A young man appears. “I’m the cashier,” says he pleasantly.

“No, you are not. Where’s your desk-sitting-down-place-thingy?” I have lost my temper and vocabulary, Mellor/Mitchell style. “This is an effing disgrace, I am not using those effing machines blah blah ...”

But what a charming young man. I cannot fault him. Even faced with a bellowing, agitated and offensive woman, he is polite, personable, patient and relentlessly upbeat. “Here it is,” he says, pointing to a stand-up-level desk attached to a big black sticking-up lump. There is no seat.

I am outraged. “You can’t sit down,” I say. “You must stand up all day. What if you’ve got a tummy ache?”

“We can take a break and sit down,’ he replies perkily. But that’s not good enough. In the bad old days, workers in grand department stores were never allowed to sit down, and now their poor legs are bursting with varicose veins.

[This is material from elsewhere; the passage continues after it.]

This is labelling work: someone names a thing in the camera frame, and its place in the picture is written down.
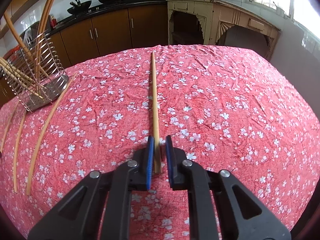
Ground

At the other stand-up cashier post a customer is handing another young employee a six-inch wad of bank notes. In the open. I point at it. “Look. Any robber could come in and snatch the money. You have no protection.’ But can I get him to express the weeniest hint of discontent? No.

“If you think this is bad,” says Fielding, “you should try an American bank. It’s flinty-faced ‘where’s your sack load of ID, before we give you a cent’ over there. At least our standing non-cashiers say ‘Can I help you?’”

So they do. Mine does everything I ask at his ridiculous, open-plan, stand-up post. Pleasant to the very end, all through my ranting critique on my own and his behalf. “I want to keep my job,” he says at last. There you have it. He deserves a much better one.